### SUPPLIED MATERIAL
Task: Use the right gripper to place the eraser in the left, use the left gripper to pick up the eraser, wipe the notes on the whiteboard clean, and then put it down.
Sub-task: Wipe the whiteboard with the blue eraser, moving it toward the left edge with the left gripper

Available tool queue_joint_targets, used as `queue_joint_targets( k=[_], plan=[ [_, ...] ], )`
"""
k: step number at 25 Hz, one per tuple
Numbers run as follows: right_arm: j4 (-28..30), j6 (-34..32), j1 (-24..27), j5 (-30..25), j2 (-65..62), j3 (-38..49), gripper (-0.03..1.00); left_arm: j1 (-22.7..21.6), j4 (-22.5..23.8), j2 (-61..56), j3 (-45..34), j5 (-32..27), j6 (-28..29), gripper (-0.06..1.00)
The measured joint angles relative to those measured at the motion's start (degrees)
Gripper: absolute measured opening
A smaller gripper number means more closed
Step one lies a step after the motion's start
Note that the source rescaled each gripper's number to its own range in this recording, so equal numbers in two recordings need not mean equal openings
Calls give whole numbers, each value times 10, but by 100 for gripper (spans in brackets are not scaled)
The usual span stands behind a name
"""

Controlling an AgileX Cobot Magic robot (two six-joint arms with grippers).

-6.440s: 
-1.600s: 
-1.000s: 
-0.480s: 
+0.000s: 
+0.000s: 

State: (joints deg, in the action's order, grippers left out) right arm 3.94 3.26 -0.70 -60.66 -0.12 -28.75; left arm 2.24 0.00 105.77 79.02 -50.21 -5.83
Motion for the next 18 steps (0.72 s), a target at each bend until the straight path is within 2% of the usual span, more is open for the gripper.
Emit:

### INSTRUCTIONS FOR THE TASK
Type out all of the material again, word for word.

### SOLUTION TO THIS PROBLEM
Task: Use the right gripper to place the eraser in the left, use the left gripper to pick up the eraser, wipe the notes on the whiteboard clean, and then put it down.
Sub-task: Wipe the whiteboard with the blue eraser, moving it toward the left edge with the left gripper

Available tool queue_joint_targets, used as `queue_joint_targets( k=[_], plan=[ [_, ...] ], )`
"""
k: step number at 25 Hz, one per tuple
Numbers run as follows: right_arm: j4 (-28..30), j6 (-34..32), j1 (-24..27), j5 (-30..25), j2 (-65..62), j3 (-38..49), gripper (-0.03..1.00); left_arm: j1 (-22.7..21.6), j4 (-22.5..23.8), j2 (-61..56), j3 (-45..34), j5 (-32..27), j6 (-28..29), gripper (-0.06..1.00)
The measured joint angles relative to those measured at the motion's start (degrees)
Gripper: absolute measured opening
A smaller gripper number means more closed
Step one lies a step after the motion's start
Note that the source rescaled each gripper's number to its own range in this recording, so equal numbers in two recordings need not mean equal openings
Calls give whole numbers, each value times 10, but by 100 for gripper (spans in brackets are not scaled)
The usual span stands behind a name
"""

Controlling an AgileX Cobot Magic robot (two six-joint arms with grippers).

-6.440s: 
-1.600s: 
-1.000s: 
-0.480s: 
+0.000s: 
+0.000s: 

State: (joints deg, in the action's order, grippers left out) right arm 3.94 3.26 -0.70 -60.66 -0.12 -28.75; left arm 2.24 0.00 105.77 79.02 -50.21 -5.83
Motion for the next 18 steps (0.72 s), a target at each bend until the straight path is within 2% of the usual span, more is open for the gripper.
Emit:

The full answer has now been given.